Em pronunciamento na tarde de sexta-feira, dia 24/04, o então Presidente da República Jair Bolsonaro selou sua decadência com afirmações desesperadas e defensivas diante da renúncia e das denúncias do ex-juiz da Operação Lava-Jato e, agora, ex-Ministro da Justiça Sérgio Moro.
Ademais de todo o conteúdo revoltante de sua fala, o presidente chocou pelo escracho e desrespeito de suas referências à execução de Marielle Franco; além da paródia grosseira de que se valeu ao perguntar pelo mandante de seu atentado durante a campanha presidencial de 2018.

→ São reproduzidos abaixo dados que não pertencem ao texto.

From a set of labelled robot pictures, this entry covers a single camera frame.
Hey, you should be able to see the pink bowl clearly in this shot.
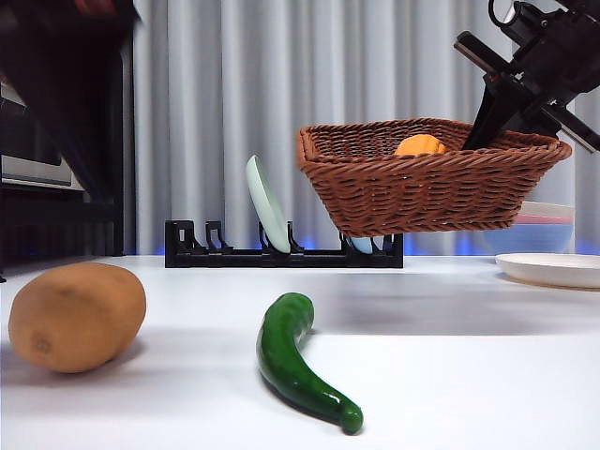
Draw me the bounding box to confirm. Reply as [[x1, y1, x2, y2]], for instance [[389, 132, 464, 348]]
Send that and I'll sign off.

O oportunismo, despreparo e desespero de Bolsonaro fica evidente ao longo do seu discurso. Ressalte-se que sua incapacidade de responder às denúncias de Moro o levou a resgatar o episódio da facada que, por sua vez, já possui solução no próprio inquérito estabelecido e encerrado pela Polícia Federal. Para o presidente, tal episódio passado é um evento de maior importância que a execução sumária de Marielle Franco, então vereadora da cidade do Rio de Janeiro: mulher, preta, LGBT e favelada, que marcava seu mandato enquanto força de oposição às milícias e conservadores que aparelham o legislativo carioca.
O desprezo pela vida e a postura minimizadora da execução de Marielle, além do esforço desesperado do presidente em justificar as inúmeras evidências que apontam para vínculos de sua família com a milícia que matou Marielle não é acidente. Bolsonaro escolheu como ferramenta de ataque a sua oposição a difamação sistemática e violenta do corpo e legado de Marielle Franco. Sua escolha não é ocasional, é parte do programa nazifascista e genocida que vem reafirmando nos últimos 15 meses no Brasil.
É intolerável que num Estado que ainda se preze democrático, mesmo que burguês e sob o controle do grande capital, o presidente da República, em pronunciamento oficial e com o amparo de todos os ministros de seu governo, diminua a relevância e perversidade de um dos maiores crimes de motivação política da história recente do país.
Diante do grave cenário de mortes em meio à pandemia da COVID-19, do colapso econômico, do desemprego em larga escala de crescimento e da explosão dos índices de violência doméstica contra as mulheres, é justamente nesse momento em que as mulheres, mães solos , em sua maioria negra, que a sensação de abandono se amplia, diante de uma mal avassalador que não escolhe suas vítimas, porém as desigualdades entre gênero, raça e classe, revela mais uma vez quem está morrendo. A insistência do Presidente em ir de contra a OMS, e estimular a quebra do isolamento social, colocando a classe trabalhadora toda em risco, onde os lucros valem mais que a vida, um genocídio sendo promovido e o colapso da saúde pública parece não ser a pauta do dia, de um presidente que trata uma pandemia como uma “gripezinha”. Além de ferir a constitucionalidade fazendo discurso contra a democracia, quando em um aglomeração que deveria ser evitada, irracionalmente clamam pela volta do AI-5.
Bolsonaro mais uma vez escolheu defender a si próprio e seus filhos, provando que governa para poucos. O Brasil merece um presidente que tenha por prioridade a garantia da sobrevivência e dignidade de seu povo frente a grande recessão que encaramos. Por isso, é urgente, mais do que nunca, derrubar Bolsonaro. O impeachment do presidente é uma necessidade para a sobrevivência do povo brasileiro. Precisamos unificar os pedidos já existentes – como o protocolado pelo PSOL, além de outros dos demais partidos de oposição – com as novas iniciativas que pedem o impedimento de Bolsonaro e, junto a isso, exigir que Rodrigo Maia receba-os e inicie um processo de impeachment. A partir de então, nossa tarefa será construir uma alternativa popular e soberana para o país, que tenha como norte uma sociedade justa, igualitária e radicalmente diferente da que vivemos hoje.